**About this task**
Check the data underneath for lines holding the word "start", and state only how many you find.

**Dataset excerpt**
_ _ _

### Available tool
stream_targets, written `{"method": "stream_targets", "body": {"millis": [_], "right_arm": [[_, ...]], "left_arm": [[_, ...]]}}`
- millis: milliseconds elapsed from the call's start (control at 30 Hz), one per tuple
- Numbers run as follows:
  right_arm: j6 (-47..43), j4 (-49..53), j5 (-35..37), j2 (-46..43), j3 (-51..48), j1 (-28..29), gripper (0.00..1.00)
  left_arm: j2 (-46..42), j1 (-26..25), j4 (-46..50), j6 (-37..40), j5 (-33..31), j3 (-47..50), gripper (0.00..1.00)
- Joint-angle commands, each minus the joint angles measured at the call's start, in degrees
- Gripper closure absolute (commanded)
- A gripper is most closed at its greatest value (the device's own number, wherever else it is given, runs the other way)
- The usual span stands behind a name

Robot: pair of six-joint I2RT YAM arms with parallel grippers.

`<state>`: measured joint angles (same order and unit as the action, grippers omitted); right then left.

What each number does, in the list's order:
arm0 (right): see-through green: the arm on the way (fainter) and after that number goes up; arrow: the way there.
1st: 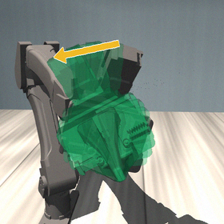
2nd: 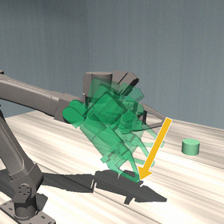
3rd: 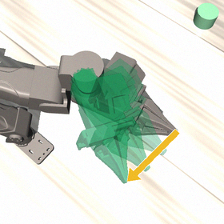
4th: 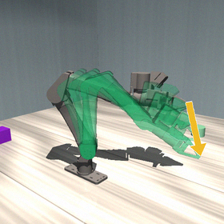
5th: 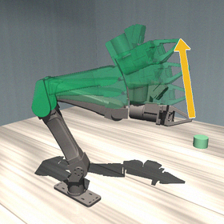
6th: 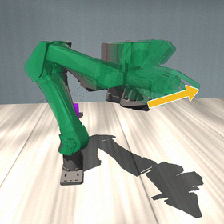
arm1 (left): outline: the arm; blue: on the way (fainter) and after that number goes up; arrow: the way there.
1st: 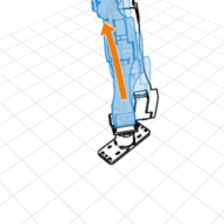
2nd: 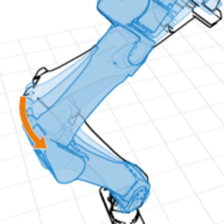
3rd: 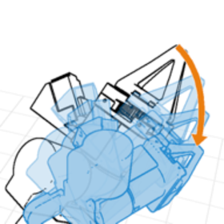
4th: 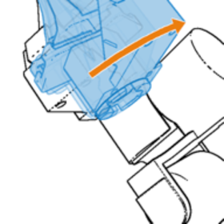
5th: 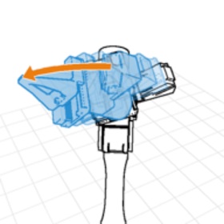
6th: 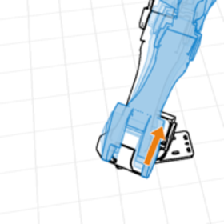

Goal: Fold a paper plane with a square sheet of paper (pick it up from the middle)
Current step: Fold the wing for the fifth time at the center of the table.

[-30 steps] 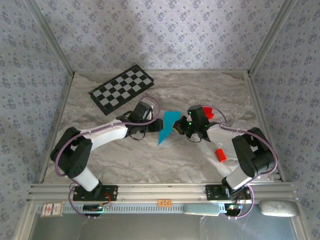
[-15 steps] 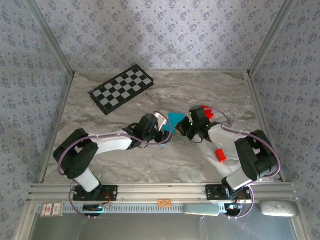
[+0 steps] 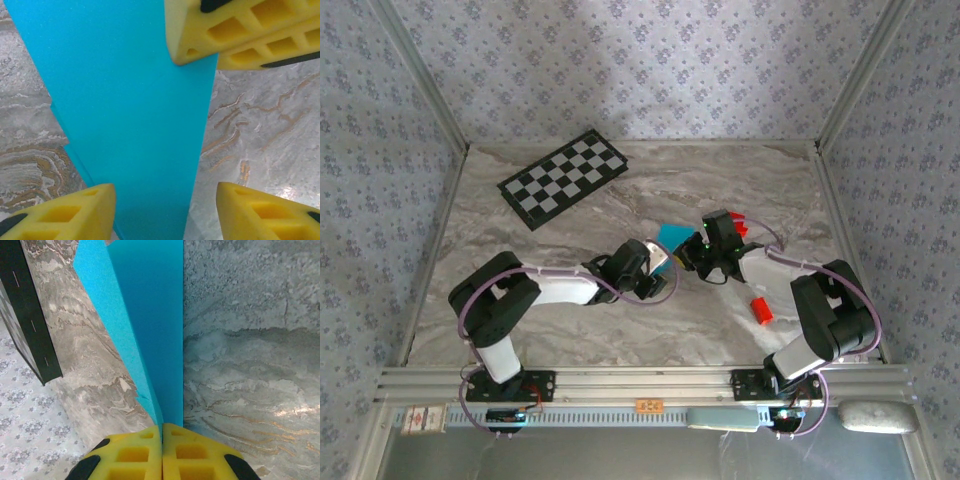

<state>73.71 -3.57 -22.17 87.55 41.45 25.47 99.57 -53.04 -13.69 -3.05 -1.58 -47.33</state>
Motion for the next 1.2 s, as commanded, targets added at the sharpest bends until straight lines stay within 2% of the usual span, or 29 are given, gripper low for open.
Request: {"method": "stream_targets", "body": {"millis": [0,533,667,933,1167], "right_arm": [[1.9,0.92,-1.45,1.12,0.09,-0.39,0.91],[1.98,2.72,-3.67,3.23,0.71,-0.04,0.85],[1.8,3.43,-3.72,3.42,0.91,-0.09,0.78],[-0.19,7.42,-2.05,2.31,2.12,-0.51,0.57],[-0.33,8.49,-2.32,2.85,2.45,-0.78,0.52]], "left_arm": [[1.54,-0.42,-1.69,2.27,-1.71,-2.43,0.48],[3.77,-0.4,-1.84,1.12,-0.08,-3.09,0.68],[4.14,-0.45,-1.69,0.96,0.0,-2.95,0.72],[4.14,-0.41,-1.67,0.25,0.68,-2.29,0.76],[3.88,-0.25,-2.58,-0.5,0.97,-1.24,0.77]]}}
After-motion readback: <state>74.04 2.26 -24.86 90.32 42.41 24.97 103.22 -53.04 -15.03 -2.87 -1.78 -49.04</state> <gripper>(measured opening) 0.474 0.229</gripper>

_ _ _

**Response below**
2